*** Block opens ***

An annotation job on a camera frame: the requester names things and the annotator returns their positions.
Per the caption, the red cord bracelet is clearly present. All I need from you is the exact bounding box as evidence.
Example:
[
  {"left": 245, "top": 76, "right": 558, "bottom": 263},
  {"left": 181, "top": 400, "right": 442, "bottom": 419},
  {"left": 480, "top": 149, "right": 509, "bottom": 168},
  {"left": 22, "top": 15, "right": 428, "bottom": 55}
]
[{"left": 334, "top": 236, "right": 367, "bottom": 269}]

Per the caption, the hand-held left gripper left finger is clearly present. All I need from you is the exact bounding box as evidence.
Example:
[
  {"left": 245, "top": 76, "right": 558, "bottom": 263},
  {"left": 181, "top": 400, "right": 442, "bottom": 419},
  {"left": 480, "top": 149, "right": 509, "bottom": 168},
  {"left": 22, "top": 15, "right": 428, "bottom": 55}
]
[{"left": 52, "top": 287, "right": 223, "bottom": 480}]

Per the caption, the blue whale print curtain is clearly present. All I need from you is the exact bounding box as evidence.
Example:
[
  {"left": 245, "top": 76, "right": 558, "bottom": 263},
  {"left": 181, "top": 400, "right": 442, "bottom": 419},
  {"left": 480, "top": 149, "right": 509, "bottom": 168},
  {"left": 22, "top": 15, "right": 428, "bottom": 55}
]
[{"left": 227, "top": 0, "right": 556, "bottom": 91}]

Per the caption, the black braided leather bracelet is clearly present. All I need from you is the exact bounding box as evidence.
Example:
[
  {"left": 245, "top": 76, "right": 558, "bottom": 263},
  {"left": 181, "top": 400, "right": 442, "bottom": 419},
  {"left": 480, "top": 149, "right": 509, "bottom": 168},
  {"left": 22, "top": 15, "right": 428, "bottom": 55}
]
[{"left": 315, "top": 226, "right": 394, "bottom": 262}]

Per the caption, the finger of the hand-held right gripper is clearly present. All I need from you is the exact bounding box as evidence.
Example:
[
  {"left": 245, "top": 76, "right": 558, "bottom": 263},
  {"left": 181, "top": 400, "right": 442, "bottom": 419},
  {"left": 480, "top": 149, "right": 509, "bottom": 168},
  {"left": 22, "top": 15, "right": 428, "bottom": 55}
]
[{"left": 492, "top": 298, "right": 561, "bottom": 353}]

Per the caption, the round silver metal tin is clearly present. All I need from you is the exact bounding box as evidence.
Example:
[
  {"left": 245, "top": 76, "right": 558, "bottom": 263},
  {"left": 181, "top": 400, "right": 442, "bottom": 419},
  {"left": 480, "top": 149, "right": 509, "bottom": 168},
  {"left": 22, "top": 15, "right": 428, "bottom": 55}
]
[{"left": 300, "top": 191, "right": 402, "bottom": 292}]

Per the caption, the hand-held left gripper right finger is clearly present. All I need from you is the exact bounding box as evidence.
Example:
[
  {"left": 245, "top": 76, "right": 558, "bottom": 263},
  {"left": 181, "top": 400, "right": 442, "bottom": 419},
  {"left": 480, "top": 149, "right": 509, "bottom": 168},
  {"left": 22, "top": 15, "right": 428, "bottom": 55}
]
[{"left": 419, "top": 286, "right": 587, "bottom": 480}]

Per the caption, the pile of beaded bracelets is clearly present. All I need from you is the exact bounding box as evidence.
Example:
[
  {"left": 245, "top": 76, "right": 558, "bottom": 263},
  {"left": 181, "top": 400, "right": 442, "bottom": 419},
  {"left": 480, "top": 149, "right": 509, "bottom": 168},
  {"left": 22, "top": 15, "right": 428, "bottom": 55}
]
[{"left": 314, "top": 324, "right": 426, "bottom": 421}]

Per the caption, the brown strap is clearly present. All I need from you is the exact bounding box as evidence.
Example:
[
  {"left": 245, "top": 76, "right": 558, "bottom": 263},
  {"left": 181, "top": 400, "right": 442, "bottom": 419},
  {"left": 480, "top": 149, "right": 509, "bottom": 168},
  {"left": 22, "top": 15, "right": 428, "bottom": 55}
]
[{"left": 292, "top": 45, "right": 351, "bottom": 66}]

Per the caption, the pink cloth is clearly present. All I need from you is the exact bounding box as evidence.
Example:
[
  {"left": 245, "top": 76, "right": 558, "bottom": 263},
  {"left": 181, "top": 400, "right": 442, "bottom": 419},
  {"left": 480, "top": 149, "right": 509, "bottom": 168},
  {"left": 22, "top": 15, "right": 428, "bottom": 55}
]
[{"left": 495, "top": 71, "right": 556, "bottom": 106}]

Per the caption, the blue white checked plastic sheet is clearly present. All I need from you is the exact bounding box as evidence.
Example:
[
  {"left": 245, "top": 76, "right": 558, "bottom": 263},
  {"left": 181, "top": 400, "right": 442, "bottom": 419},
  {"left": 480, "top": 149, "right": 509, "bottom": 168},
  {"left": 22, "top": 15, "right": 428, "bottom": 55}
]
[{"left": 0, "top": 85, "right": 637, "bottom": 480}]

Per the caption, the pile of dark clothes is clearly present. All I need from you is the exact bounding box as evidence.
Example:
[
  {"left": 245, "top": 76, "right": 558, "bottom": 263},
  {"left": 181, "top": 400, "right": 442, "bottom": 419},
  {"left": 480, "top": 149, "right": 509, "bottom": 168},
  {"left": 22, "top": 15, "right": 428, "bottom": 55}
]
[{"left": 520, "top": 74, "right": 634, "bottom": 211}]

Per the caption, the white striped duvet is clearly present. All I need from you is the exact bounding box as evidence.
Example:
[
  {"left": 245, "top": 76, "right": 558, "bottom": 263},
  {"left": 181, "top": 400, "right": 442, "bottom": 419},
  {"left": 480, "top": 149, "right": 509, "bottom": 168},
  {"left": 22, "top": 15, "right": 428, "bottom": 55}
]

*** Block closes ***

## WHAT IS NEEDED
Where a line in the material contains "hand", copy that line.

## EXERCISE ANSWER
Per the caption, the hand-held left gripper left finger is clearly present. All I need from you is the exact bounding box as evidence.
Per the caption, the finger of the hand-held right gripper is clearly present. All I need from you is the exact bounding box as evidence.
Per the caption, the hand-held left gripper right finger is clearly present. All I need from you is the exact bounding box as evidence.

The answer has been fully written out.